Navigating HHVBP 2025
Sep 10, 2025

HHVBP 2025: Why “Good Enough” Isn’t Good Enough Anymore
I spend a lot of time talking with home health owners who are doing the right things—seeing patients quickly, documenting carefully, coaching staff. And yet this year, many are feeling blindsided by the first national payment year of Home Health Value-Based Purchasing (HHVBP).
Here’s the stat that crystallized it for me:
In CY2025, 54% of nonprofit home health agencies received a negative HHVBP payment adjustment.
That’s not a blog headline. That’s the reality of operating in a model where your Medicare FFS payments move up to ±5% on every claim based on how you performed against your peers—on measures that heavily weight preventable hospitalizations, discharge to community, timely starts, and patient experience.
If more than half of mission-driven nonprofits landed below zero, it tells us two things:
The bar moved, and
“Good enough” last year won’t be good enough next year.
What changed in 2025 (and why it feels different)
It’s real money, now. 2025 is the first national payment year; adjustments apply to each Medicare FFS claim and are based on 2023 performance (with a two-year lag going forward).
The bar rose in subtle ways. Example: the achievement threshold for Management of Oral Medications jumped—agencies now need ~85%+ before achievement points start accruing (larger-volume cohort). That’s a quiet but material shift.
Hospital avoidance counts more. New weight goes to within-stay potentially preventable hospitalizations and discharge to community—exactly the outcomes that stress small teams, thin coverage, and long drive times.

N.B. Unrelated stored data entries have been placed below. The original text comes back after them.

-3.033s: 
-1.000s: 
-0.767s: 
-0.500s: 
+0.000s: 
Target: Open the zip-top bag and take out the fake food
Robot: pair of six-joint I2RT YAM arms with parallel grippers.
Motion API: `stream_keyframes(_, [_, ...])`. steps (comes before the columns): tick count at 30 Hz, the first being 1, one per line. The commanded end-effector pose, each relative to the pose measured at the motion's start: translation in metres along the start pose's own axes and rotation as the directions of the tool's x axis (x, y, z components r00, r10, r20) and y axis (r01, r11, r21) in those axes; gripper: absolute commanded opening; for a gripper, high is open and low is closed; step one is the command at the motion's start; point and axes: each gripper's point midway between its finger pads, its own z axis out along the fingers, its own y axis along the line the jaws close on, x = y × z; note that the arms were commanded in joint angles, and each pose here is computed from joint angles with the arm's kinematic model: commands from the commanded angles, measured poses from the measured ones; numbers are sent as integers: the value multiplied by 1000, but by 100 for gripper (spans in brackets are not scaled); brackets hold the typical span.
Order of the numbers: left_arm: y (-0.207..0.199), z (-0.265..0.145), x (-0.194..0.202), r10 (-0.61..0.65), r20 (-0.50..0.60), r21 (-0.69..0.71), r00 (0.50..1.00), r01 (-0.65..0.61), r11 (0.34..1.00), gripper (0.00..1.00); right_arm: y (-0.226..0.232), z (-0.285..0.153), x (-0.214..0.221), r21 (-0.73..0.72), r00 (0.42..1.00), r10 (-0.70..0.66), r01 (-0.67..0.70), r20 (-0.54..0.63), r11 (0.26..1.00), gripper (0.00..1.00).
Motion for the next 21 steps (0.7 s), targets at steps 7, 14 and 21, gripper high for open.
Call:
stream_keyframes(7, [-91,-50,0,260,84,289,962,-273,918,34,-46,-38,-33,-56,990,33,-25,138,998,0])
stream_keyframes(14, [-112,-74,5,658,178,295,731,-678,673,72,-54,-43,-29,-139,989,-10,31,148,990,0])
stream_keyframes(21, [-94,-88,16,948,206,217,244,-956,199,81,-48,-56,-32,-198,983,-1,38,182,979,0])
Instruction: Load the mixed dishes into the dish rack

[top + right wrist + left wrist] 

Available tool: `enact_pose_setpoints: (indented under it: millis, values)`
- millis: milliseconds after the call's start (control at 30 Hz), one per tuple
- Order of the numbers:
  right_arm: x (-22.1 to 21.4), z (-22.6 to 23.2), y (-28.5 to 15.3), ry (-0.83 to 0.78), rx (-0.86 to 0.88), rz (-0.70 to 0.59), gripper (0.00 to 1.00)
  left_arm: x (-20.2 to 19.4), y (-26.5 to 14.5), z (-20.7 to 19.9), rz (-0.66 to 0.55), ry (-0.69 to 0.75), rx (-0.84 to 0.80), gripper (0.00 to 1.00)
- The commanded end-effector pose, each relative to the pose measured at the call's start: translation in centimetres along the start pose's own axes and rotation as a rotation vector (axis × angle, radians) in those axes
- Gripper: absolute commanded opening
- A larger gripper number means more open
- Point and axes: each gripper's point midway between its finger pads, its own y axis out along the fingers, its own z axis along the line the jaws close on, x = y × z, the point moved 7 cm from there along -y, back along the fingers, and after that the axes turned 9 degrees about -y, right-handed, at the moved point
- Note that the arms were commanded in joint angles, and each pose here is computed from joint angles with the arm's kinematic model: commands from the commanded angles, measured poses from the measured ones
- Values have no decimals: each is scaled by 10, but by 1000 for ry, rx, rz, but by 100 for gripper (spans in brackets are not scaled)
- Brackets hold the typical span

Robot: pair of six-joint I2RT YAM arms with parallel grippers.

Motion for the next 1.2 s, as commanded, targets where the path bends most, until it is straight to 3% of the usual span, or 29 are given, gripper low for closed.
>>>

Put simply: HHVBP now rewards agencies that can consistently start care on time, keep patients out of the hospital, and send them home safely—at scale.
What this means for everyday operations
When I walk workflows with owners, three pressure points tend to decide HHVBP outcomes:
Starts of Care (SOC) speed. If you’re not staffing and routing for a ≤48-hour SOC target on eligible patients, you’re fighting a headwind you can’t see.
Preventable hospitalization risk. CHF/COPD/wound patients need proactive monitoring and same-day escalation paths. The model weights these outcomes more heavily; a few bad weeks can shape your entire year.
Documentation and denials. HHVBP incentives stack on top of base rate pressures. Clean, timely documentation (with fewer avoidable denials) is the oxygen that funds more nursing hours on the road.
My playbook for owners (what I’d do in the next 90 days)
1) Make HHVBP visible—weekly.
Stand up a simple scorecard: SOC ≤48h rate, within-stay PPH, DTC-PAC, and patient experience. Post it where clinicians actually look. Don’t hide the ball—invite fixes from the team. (CMS publishes measure definitions; you can align your board to theirs.)
2) Staff to the first 72 hours.
Re-route so the first 2–3 visits are the easiest to schedule, not the first to slip. That’s when most deterioration risk and patient anxiety live—and where hospital avoidance starts.
3) Stand up a lightweight escalation ladder.
Nurse triage line (after hours), same-day PRN visit slots, and a “yellow flag” list pushed to the morning huddle. These small mechanics move PPH and experience scores more than any shiny tool.
4) Add just-enough tech.
At-home monitoring kits for CHF/COPD/wound cohorts and assistive AI for chart QA (not decision-making). The goal is fewer misses and faster documentation—not more clicks.
5) Train to the measure, not the myth.
Walk teams through how each HHVBP measure is earned. For example, explain why one missed SOC or one weekend admission without coverage can ripple across your monthly report.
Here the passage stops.